Terra pode ter sido integralmente coberta por água no passado
Hoje, os oceanos cobrem 71% da superfície da Terra. Porém, é possível que, no passado, todo o nosso planeta estivesse debaixo d’água. É o que sugere estudo publicados este mês na revista AGU Advances.
A Terra possui três camadas geológicas principais: a crosta, da qual faz parte a superfície, o manto, que é a camada imediatamente abaixo, e o núcleo, que é a parte mais interna. Hoje, sabemos que as estruturas do manto podem conter parte do oxigênio e do hidrogênio que compõem a água do planeta. O que fez o grupo de autores do novo estudo, que foi liderado por Junjie Dong, estudante de pós-graduação da Universidade Harvard, foi analisar as condições de pressão e de temperatura que se verificavam no manto da Terra no período entre 4 e 3 bilhões de anos atrás. no passado. À época, a temperatura do manto era quatro vezes superior à que é verificada hoje. “Nossos resultados sugerem que a suposição tradicional de que o volume dos oceanos da superfície permaneceu quase constante ao longo do tempo geológico pode precisar ser reavaliada”, escrevem os autores.
Acredita-se que o subsolo terrestre abrigue grande quantidade de água armazenada na forma de compostos do grupo hidroxila, que são formados por átomos de oxigênio e de hidrogênio. Em particular, a água é armazenada em duas formas de alta pressão do mineral vulcânico olivina, chamadas de wadsleíta hidratada e ringwoodito. Cada amostra de wadsleíta no subsolo pode conter o equivalente a cerca de 3% de H2O em seu peso, e o ringwoodito, em torno de 1%.
Pesquisas anteriores sujeitaram amostras desses minerais às condições de temperatura e pressão que são encontradas atualmente no manto da Terra moderna para identificar essas capacidades de armazenamento. Já Dong e sua equipe buscaram compilar todos os dados disponíveis sobre a física de minerais para quantificar a capacidade de armazenamento de água da wadsleíta e do ringwoodito numa faixa mais ampla de temperaturas.

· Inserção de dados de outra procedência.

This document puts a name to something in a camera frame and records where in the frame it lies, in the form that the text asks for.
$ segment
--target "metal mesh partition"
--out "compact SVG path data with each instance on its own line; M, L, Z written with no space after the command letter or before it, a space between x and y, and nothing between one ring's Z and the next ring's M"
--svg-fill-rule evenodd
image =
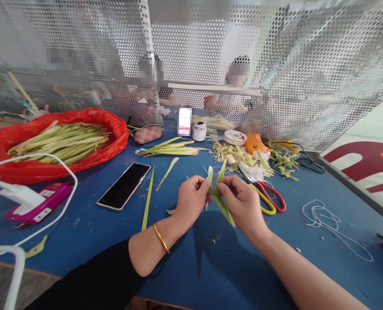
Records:
M383 1L0 0L0 111L110 110L326 149L383 101Z

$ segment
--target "human hand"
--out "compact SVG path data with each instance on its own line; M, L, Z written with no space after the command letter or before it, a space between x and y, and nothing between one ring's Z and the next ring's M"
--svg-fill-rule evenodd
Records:
M181 184L175 212L171 216L184 234L197 220L205 202L211 203L209 197L210 182L195 175Z
M218 189L226 200L237 227L257 246L268 239L272 232L263 219L260 198L256 190L238 176L224 177Z

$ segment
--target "bracelet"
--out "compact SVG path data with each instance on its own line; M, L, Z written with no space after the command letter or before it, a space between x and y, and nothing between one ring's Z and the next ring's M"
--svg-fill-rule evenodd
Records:
M164 246L164 248L165 248L165 250L167 251L167 253L168 253L168 254L171 254L171 253L170 253L170 250L169 250L169 249L167 248L167 246L165 245L165 242L164 242L164 240L162 239L161 234L160 234L160 232L158 231L158 228L157 228L157 225L156 225L155 222L153 222L153 226L154 226L154 230L155 230L156 233L157 233L158 239L160 239L160 241L161 241L161 244Z

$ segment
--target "phone screen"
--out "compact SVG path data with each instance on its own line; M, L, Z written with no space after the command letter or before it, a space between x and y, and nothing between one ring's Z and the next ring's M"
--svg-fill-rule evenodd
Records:
M133 163L101 197L98 204L122 209L149 169L150 166Z
M191 135L191 118L192 118L192 109L190 107L178 108L177 134L179 136Z

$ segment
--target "white thread spool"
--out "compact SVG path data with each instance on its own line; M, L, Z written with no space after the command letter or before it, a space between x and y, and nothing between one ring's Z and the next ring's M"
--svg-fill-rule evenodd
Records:
M193 139L204 141L206 139L207 125L204 122L195 123L193 126Z
M237 130L227 130L224 132L223 140L231 145L245 145L247 136Z

Os resultados mostraram que, quando submetidos a altas temperaturas, ambos os minerais apresentam queda na capacidade de armazenar água. Uma vez que a Terra primitiva era muito mais quente internamente, isso implica que a capacidade atual do manto para armazenar água seja maior do que antes. Além disso, à medida que, com o tempo, mais minerais de olivina se cristalizam a partir do magma, a capacidade de armazenamento de água também deve ter aumentado.
Embora a equipe tenha adotado uma abordagem conservadora, a análise sugere que a capacidade de armazenamento de água bruta do manto sólido da Terra foi significativamente afetada pelo resfriamento. “A capacidade de armazenamento de água do manto hoje é de 1,86 a 4,41 vezes a massa do oceano da superfície moderna”, escrevem os autores. Porém, durante o Éon arqueano, entre 2,5 e 4 bilhões de anos atrás, essa capacidade era menor. “Descobrimos que a capacidade de armazenamento de água no manto mente primordial pode ter sido menor do que a quantidade de água que o manto da Terra atualmente contém. Logo, a água adicional, que hoje está no manto, teria permanecido na superfície da Terra primitiva, e formado oceanos maiores”, concluem.
Se foi isso o que realmente aconteceu, a descoberta poderia ajudar a responder a perguntas candentes sobre outros aspectos da história da Terra, como, por exemplo, onde a vida surgiu há cerca de 3,5 bilhões de anos. Há um debate sobre se a vida se formou primeiro em oceanos de água salgada ou em lagoas de água doce em áreas secas. Se todo o planeta estivesse coberto por oceanos, o mistério estaria resolvido.
Além disso, a descoberta também pode nos ajudar na busca por vida extraterrestre. As evidências sugerem que os mundos oceânicos são abundantes em nosso Universo. Portanto, procurar assinaturas desses planetas oceânicos pode nos ajudar a identificar mundos potencialmente favoráveis à vida. E poderia fortalecer o argumento para que busquemos por vida em mundos oceânicos do próprio Sistema Solar, como Europa e Encélado.